Each clip receives a single annotation record containing all layers, stored in annotations/clips.jsonl:

```
{
  "clip_id": "grasp_000042",
  "narration": "Right hand reaches across a wooden desk toward a black wireless mouse...",
  "object": {"label": "Mouse", "domain": "Office", "material": "plastic"},
  "action_phases": [
    {"phase": "reach", "start_sec": 0.00, "end_sec": 2.30},
    {"phase": "contact", "start_sec": 2.30, "end_sec": 2.80},
    {"phase": "grasp", "start_sec": 2.80, "end_sec": 3.60},
    {"phase": "lift", "start_sec": 3.60, "end_sec": 5.90},
    {"phase": "hold", "start_sec": 5.90, "end_sec": 8.40}
  ],
  "grip": {"type": "palmar", "hand": "right", "finger_count": 5, "confidence": 0.91},
  "scene": {"environment": "office", "surface": "wooden_desk", "lighting": "indoor_artificial"},
  "hand_keypoints_file": "annotations/hand_keypoints/grasp_000042.jsonl",
  "object_tracking_file": "annotations/object_tracks/grasp_000042.jsonl"
}
```

### Layered Annotation on Static Assets

The pipeline is designed to run new annotation passes on existing clips as models improve.
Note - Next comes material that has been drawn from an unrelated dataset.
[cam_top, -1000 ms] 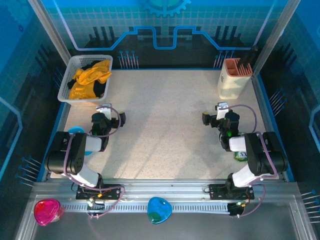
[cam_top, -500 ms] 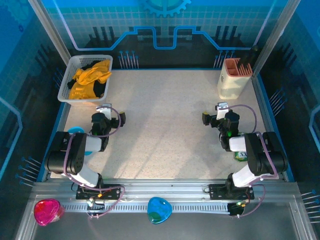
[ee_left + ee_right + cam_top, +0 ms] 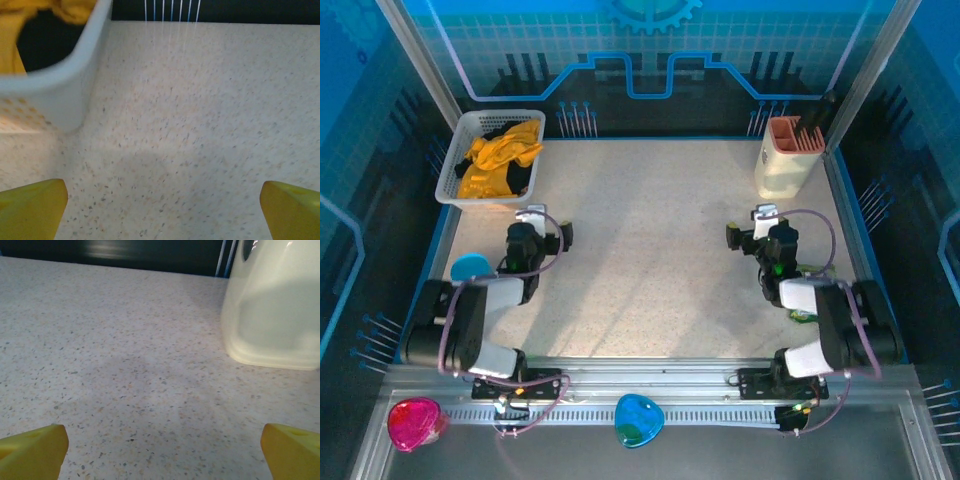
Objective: Fold and stack the t-shirts
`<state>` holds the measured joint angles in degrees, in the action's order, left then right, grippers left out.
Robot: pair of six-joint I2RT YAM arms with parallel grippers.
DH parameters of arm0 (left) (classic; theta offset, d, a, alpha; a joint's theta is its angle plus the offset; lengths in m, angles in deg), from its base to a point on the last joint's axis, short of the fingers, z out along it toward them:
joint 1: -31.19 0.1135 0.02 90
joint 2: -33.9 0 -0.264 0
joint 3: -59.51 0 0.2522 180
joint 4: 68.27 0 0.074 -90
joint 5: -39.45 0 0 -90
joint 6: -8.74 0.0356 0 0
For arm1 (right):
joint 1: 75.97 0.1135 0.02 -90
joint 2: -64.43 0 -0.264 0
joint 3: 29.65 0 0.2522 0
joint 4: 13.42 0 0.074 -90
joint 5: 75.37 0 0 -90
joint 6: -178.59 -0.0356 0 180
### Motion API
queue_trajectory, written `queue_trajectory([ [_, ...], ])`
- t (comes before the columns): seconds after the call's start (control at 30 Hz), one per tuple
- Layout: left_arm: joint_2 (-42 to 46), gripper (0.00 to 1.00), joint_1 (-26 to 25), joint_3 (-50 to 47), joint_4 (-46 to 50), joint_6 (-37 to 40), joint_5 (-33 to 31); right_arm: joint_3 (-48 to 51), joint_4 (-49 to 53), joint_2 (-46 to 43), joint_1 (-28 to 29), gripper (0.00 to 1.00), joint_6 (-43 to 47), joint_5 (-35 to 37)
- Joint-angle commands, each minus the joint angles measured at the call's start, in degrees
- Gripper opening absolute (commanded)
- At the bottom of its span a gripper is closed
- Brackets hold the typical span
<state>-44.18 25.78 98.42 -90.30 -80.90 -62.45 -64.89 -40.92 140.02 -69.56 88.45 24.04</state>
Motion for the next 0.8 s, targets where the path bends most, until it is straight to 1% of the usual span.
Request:
queue_trajectory([
  [0.0,9.6,0.99,-2.8,12.3,23.8,-3.9,-11.4,-6.5,19.6,-15.0,2.5,1.00,-4.1,8.8],
  [0.07,10.4,0.99,-2.8,22.4,40.6,-11.7,-13.5,-13.5,36.7,-20.4,2.9,1.00,-9.1,10.1],
  [0.13,9.1,0.99,-2.8,31.0,52.7,-16.3,-14.0,-20.5,50.5,-22.3,3.3,1.00,-13.9,11.5],
  [0.2,7.3,1.00,-2.7,37.1,59.6,-17.8,-13.0,-25.9,62.8,-22.2,3.4,1.00,-18.0,11.3],
  [0.27,5.0,0.99,-1.9,42.2,63.9,-18.6,-12.3,-29.4,70.4,-20.9,3.5,1.00,-20.3,8.2],
  [0.37,-0.4,1.00,2.7,48.6,67.2,-19.6,-6.9,-32.6,74.9,-18.6,4.6,1.00,-20.6,3.5],
  [0.43,-5.8,0.99,6.0,53.5,69.0,-19.8,-3.7,-33.5,75.5,-17.2,6.2,1.00,-20.2,1.7],
  [0.5,-11.4,0.99,8.7,57.7,69.8,-20.1,-2.0,-34.5,75.8,-15.9,7.8,1.00,-19.5,0.4],
  [0.63,-22.1,0.91,13.4,66.7,69.2,-20.7,2.2,-36.5,76.8,-13.2,10.9,1.00,-18.3,-0.6],
  [0.7,-27.2,0.86,15.5,71.3,69.4,-21.7,5.5,-36.9,77.3,-12.2,11.8,0.99,-18.5,-0.8],
  [0.77,-32.0,0.84,17.2,75.1,68.4,-22.9,9.1,-36.9,77.3,-11.7,12.5,0.98,-18.8,-0.9],
])
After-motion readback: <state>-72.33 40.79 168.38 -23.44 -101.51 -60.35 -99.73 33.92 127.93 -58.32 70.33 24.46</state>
A clip recorded today can receive updated keypoint extraction, better object detection, or entirely new annotation types without re-collection. The raw video is the permanent asset. Annotation layers stack on top.

### **Quality Assurance**

Every clip goes through automated QA before annotation:

* Hands visible in frame
* Target object present
* Stable framing (no excessive motion blur)
* Adequate lighting
* Face blur confirmed applied

Clips that fail QA are flagged and excluded from published datasets. Quality scores are included in clip metadata.